- [WORK INSTRUCTION]
Your answer is a copy of every line in the records where "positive" appears.

Stored records:
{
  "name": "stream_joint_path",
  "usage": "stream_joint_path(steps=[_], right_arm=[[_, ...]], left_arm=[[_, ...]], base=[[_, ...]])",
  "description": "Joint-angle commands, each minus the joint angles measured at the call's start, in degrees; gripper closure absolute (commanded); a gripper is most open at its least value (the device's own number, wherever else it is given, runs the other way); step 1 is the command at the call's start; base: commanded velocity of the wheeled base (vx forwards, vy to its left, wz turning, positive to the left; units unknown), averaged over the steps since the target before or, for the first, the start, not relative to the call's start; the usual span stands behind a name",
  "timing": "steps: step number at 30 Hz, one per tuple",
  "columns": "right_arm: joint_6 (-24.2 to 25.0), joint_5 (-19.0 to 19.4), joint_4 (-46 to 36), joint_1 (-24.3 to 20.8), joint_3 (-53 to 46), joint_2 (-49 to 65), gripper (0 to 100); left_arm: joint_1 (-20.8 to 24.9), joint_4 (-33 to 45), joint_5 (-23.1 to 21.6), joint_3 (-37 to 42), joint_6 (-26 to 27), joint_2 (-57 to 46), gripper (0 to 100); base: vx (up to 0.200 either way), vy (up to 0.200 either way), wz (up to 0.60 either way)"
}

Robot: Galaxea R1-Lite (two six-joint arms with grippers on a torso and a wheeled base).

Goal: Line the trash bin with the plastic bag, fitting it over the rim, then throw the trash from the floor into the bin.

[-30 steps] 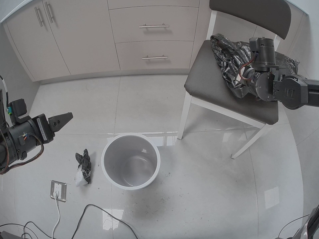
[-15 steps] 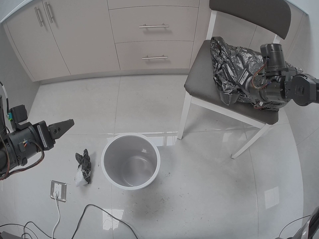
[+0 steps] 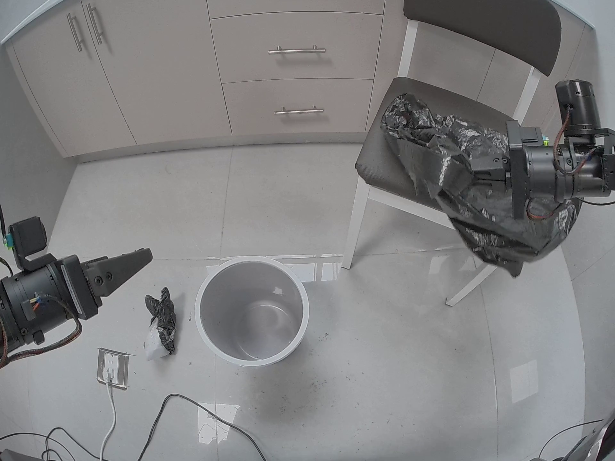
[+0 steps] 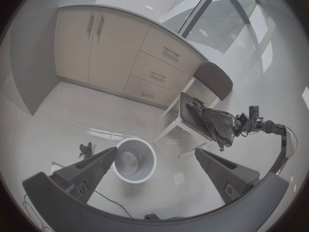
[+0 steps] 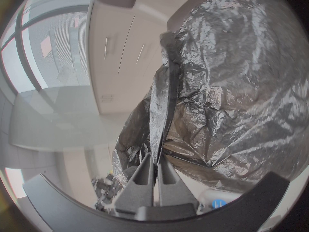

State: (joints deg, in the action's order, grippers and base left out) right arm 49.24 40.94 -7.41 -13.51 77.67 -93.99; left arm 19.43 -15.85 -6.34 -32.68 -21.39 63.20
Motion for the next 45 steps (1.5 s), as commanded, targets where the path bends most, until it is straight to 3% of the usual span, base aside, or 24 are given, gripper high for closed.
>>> stream_joint_path(steps=[1,4,8,12,21,22,25,27,31,35,39,41,45], right_arm=[[-5.6,1.5,-7.7,-7.1,-2.3,10.4,100],[-7.2,1.3,-10.9,-9.9,-2.2,13.8,100],[-7.1,1.3,-11.2,-10.0,-3.8,17.9,100],[-7.1,1.3,-11.3,-10.1,-6.7,22.2,100],[-7.3,1.3,-15.8,-15.3,-6.2,27.3,100],[-7.3,1.3,-17.5,-16.2,-4.9,27.5,100],[-7.4,1.3,-19.8,-16.4,-3.1,27.5,100],[-8.2,1.3,-21.9,-17.6,-1.3,27.5,100],[-10.5,1.3,-24.1,-20.0,-0.1,27.2,100],[-11.5,1.3,-30.6,-24.8,2.3,25.3,100],[-16.4,1.3,-35.0,-27.2,2.8,24.5,100],[-21.4,1.3,-38.7,-29.6,4.3,23.9,100],[-24.5,1.3,-43.4,-31.5,8.9,22.3,100]], left_arm=[[2.0,-0.3,-3.3,1.5,-0.4,-2.8,0],[1.9,-0.4,-5.9,1.7,-0.3,-1.8,0],[4.1,-0.5,-6.4,1.5,-1.4,0.3,0],[6.4,-2.4,-6.5,-0.7,-7.1,4.1,0],[6.0,-3.2,-14.4,-10.6,-16.9,19.4,0],[6.1,-0.6,-15.8,-14.6,-20.6,23.9,0],[6.0,4.8,-16.7,-20.3,-24.4,28.5,0],[5.8,15.1,-17.4,-30.4,-29.5,34.2,0],[5.5,22.9,-20.2,-39.0,-29.9,38.1,0],[4.8,23.8,-24.8,-42.1,-29.9,38.4,0],[4.3,23.8,-25.1,-43.4,-29.0,39.5,0],[3.3,24.0,-25.4,-43.9,-26.8,41.2,0],[3.1,24.1,-26.2,-44.0,-26.2,42.6,0]], base=[[0.0,0.0,0.0],[0.0,0.0,0.0],[0.0,0.0,0.0],[0.0,0.0,0.0],[0.0,0.0,0.0],[0.0,0.0,0.0],[0.0,0.0,0.0],[0.0,0.0,0.0],[0.0,0.0,0.0],[0.0,0.0,0.0],[0.0,0.0,0.0],[0.0,0.0,0.0],[0.0,0.0,0.0]])
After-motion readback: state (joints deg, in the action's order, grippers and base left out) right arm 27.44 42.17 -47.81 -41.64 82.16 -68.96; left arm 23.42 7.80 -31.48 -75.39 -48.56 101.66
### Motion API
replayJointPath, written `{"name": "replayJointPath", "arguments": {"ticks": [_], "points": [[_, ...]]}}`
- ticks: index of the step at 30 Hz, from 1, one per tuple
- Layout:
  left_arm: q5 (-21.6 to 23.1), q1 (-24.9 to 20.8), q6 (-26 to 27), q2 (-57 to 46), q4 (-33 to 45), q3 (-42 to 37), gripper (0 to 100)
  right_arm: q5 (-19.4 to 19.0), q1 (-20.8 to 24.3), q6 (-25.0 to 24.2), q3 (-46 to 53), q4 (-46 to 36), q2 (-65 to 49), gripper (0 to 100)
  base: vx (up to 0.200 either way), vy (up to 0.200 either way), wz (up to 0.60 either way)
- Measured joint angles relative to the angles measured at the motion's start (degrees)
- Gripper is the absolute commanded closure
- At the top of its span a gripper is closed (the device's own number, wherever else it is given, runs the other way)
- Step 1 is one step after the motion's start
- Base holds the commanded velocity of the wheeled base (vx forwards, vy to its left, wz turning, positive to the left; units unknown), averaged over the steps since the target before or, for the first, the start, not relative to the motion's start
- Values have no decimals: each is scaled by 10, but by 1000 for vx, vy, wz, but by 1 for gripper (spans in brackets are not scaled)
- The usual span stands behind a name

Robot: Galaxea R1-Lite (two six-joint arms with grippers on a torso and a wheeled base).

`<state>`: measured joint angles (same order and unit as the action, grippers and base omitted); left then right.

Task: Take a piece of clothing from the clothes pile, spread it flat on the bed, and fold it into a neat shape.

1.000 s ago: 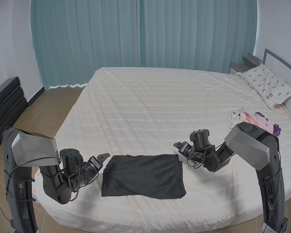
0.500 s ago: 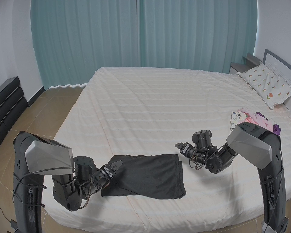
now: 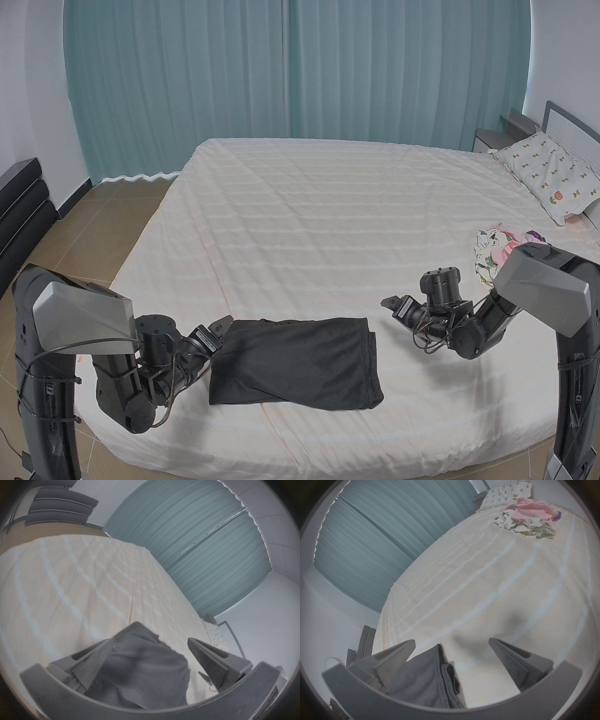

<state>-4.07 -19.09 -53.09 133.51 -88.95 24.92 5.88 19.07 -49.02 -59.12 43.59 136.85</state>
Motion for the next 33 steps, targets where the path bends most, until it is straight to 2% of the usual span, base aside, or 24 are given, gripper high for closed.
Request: {"name": "replayJointPath", "arguments": {"ticks": [3,11,19,26,33], "points": [[6,12,8,-33,0,-9,0,-1,-10,2,55,27,-34,0,0,0,0],[17,52,95,-143,0,-71,0,-2,-31,32,227,87,-184,0,0,0,0],[19,94,175,-322,26,-165,0,-2,-36,111,377,128,-397,0,0,0,0],[19,109,226,-510,168,-206,0,1,-40,170,460,133,-555,0,0,0,0],[21,114,249,-709,420,-206,0,1,-44,209,518,86,-688,0,0,0,0]]}}
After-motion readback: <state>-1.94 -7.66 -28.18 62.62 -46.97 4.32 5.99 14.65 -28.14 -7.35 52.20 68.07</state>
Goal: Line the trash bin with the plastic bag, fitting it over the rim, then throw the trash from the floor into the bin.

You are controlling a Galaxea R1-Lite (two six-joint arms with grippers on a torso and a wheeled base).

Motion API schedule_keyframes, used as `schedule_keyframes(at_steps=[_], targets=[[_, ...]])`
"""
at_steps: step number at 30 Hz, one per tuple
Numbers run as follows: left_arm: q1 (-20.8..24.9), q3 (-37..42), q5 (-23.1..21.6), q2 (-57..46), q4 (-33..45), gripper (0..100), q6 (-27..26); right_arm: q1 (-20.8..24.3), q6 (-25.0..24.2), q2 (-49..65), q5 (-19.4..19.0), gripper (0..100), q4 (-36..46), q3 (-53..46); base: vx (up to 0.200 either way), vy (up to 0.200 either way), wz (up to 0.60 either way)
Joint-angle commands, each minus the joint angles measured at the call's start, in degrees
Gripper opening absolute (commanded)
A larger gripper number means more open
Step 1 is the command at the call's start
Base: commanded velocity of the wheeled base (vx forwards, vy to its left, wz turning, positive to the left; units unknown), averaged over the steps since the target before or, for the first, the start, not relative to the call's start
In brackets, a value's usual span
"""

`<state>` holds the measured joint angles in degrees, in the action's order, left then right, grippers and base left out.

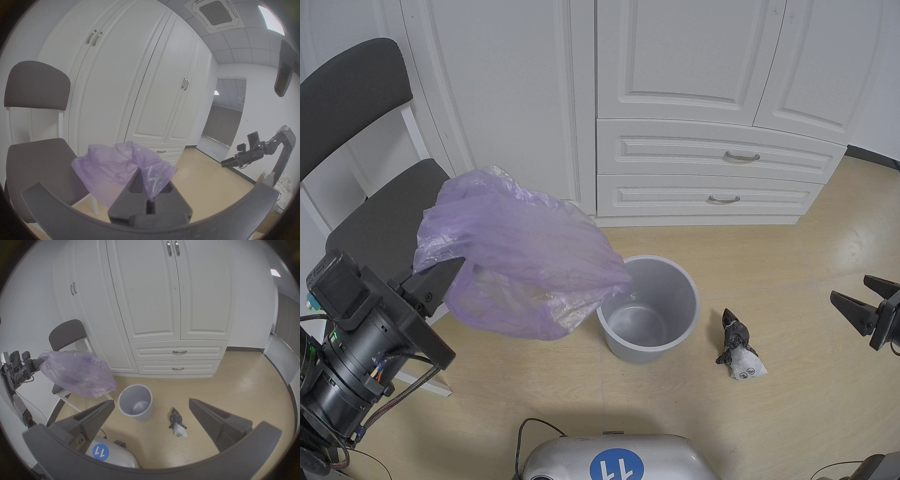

- [ANSWER TO THIS TASK]
  "description": "Joint-angle commands, each minus the joint angles measured at the call's start, in degrees; gripper closure absolute (commanded); a gripper is most open at its least value (the device's own number, wherever else it is given, runs the other way); step 1 is the command at the call's start; base: commanded velocity of the wheeled base (vx forwards, vy to its left, wz turning, positive to the left; units unknown), averaged over the steps since the target before or, for the first, the start, not relative to the call's start; the usual span stands behind a name",
- Base holds the commanded velocity of the wheeled base (vx forwards, vy to its left, wz turning, positive to the left; units unknown), averaged over the steps since the target before or, for the first, the start, not relative to the motion's start
Base: commanded velocity of the wheeled base (vx forwards, vy to its left, wz turning, positive to the left; units unknown), averaged over the steps since the target before or, for the first, the start, not relative to the call's start

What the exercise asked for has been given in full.